The security environment confronting the United States today is radically different from what we have faced before. Yet the first duty of the United States Government remains what it always has been: to protect the American people and American interests. It is an enduring American principle that this duty obligates the government to anticipate and counter threats, using all elements of national power, before the threats can do grave damage. The greater the threat, the greater is the risk of inaction – and the more compelling the case for taking anticipatory action to defend ourselves, even if uncertainty remains as to the time and place of the enemy’s attack. There are few greater threats than a terrorist attack with WMD.
To forestall or prevent such hostile acts by our adversaries, the United States will, if necessary, act preemptively in exercising our inherent right of self-defense. The United States will not resort to force in all cases to preempt emerging threats. Our preference is that nonmilitary actions succeed. And no country should ever use preemption as a pretext for aggression.
Coming soon to a country a near you - the Afghan Village Stability Operations. Wonder how chiefs of mission feel about that?
Given his vision, McRaven might consider clips from another movie: “Back to the Future.”
A program special operators run in Afghanistan, for instance, where they work in villages training locals as police, is a modern version of what Green Berets did in Vietnam.
This program can work around the globe, Bradin said.
I absolutely agree that the traditional Special Operations (and in particular Special Warfare – embodied most within Special Forces, Civil Affairs, and Psychological Operations) missions and activities have the most continued relevance today and in the future for addressing the complex security threats we face now and will in the future (ones that are not existential to the US, but may very well be existential to our friends partners and allies). But I do not think the journalist did any favors to USSOCOM in describing the narrative in terms of the Bush Doctrine as well as the vision of conducting VSO around the world. The missions conducted as part of VSO are absolutely relevant and timeless but each will be applied uniquely based on the situation as it really exists and the VSO model may not be appropriate around the world and in fact may receive push back from countries or our own civilian government agency personnel.

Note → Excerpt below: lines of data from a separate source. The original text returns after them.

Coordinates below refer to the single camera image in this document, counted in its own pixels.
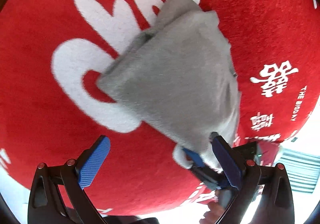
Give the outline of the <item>dark red printed pillow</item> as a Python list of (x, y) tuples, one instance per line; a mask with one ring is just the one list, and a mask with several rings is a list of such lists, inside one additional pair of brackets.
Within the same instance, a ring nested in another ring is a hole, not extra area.
[(261, 149), (262, 156), (260, 156), (261, 166), (272, 166), (279, 152), (279, 144), (274, 142), (259, 141), (258, 145)]

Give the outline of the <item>red printed bed blanket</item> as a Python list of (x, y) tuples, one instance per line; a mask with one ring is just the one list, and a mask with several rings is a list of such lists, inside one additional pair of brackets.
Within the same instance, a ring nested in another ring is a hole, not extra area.
[[(217, 12), (240, 84), (236, 144), (280, 143), (319, 96), (318, 0), (199, 0)], [(8, 0), (1, 11), (3, 168), (29, 188), (36, 165), (63, 163), (95, 138), (111, 152), (87, 191), (103, 214), (145, 214), (213, 194), (173, 158), (174, 144), (94, 86), (164, 0)]]

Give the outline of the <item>grey fleece garment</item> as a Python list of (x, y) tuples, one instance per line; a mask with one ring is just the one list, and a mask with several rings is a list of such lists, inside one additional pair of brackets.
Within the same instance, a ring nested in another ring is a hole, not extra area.
[(172, 156), (181, 167), (191, 166), (189, 149), (220, 168), (209, 137), (217, 132), (233, 142), (241, 94), (216, 12), (193, 0), (167, 0), (155, 24), (134, 38), (97, 86), (174, 141)]

Socom's goal: Pre-empt wars
Tampa is headquarters for the commandos who are gaining a bigger role in military operations around the globe. Military writer Howard Altman travels with them this month in Afghanistan.
Published: May 19, 2013
They make small footprints at the edges of the Earth.
Sometimes they hunt and kill. Sometimes they teach rural tribes how to govern and farm.
But after more than 12 years of war, special operations forces are frayed — and in more demand than ever. With the military facing big spending cuts and a new emphasis on places around the globe, U.S. Special Operations Command, headquartered at MacDill Air Force Base, is working to adapt to new realities.
Where will they make footprints next?
“There has been a shift in strategy away from war to defensive tactics,” said Stuart Bradin, an Army colonel helping bring a new global special operations network to life.
“The primary pieces are a pivot to Asia while keeping a very strong eye and focus on the Middle East, as well. We are going to go out in small footprints and work with key partners to ensure that small regional issues don't become major theater operations. We can't afford that in blood or treasure.”
The new network has a name, “Global SOF Network,” and a theme, “you can't surge trust,” and it's the vision of Socom commander Adm. William McRaven.
His first military priority remains winning the fight in Afghanistan. For commandos, that likely will extend well past 2014, when President Barack Obama has ordered that combat troops leave that nation.
At the same time, though, commanders in other parts of the world have a “pent up demand” for special operations forces, according to the Pentagon.
They'll be working with the new network of operators in the field partnered with members of agencies like the CIA, FBI and DEA and State Department personnel, as well as their as counterparts from other nations.
The goal is to prevent conflicts before they start and to keep U.S. troops off the battlefield by teaching others how to provide for their own defense, McRaven said.
With less money to spend, and a nation weary of war, the Pentagon wants the military of the future to be “agile, flexible, ready,” according to its planning documents. It will be leaner and rapidly deployable, the documents say, as well as persistent and possessed of operational reach.
These are precisely the qualities of special operations forces, which can fan out quickly across the globe, usually in small numbers, usually working with other militaries and governments to provide training and guidance, McRaven said.
But when it's necessary, no one delivers a lethal response like special operators — Navy SEALs and Special Warfare Combat Crews, Army Green Berets, Rangers and aviators, Air Force pilots, pararescue jumpers and combat controllers and Marine commandos.
As Socom commander, McRaven has no direct authority over where these forces are sent or what they do in the field. But he does control the doctrine by which they operate.
Col. Bradin, in his last year of service after a career that began in 1984, is leading a team of more than 100 men and women as chief of the Operational Planning Team with the new Global SOF, for special operations forces.
His mission is to meld McRaven's vision with a framework established by former Defense Secretary Leon Panetta that calls for increased use of special operations skills.
Bradin's team has been working since April 2012 and has until August to present its plan to the Joint Chiefs of Staff.
The end result, Bradin said, is a plan that allocates special operations resources in a synchronized way to the six U.S. commands that control troops around the world.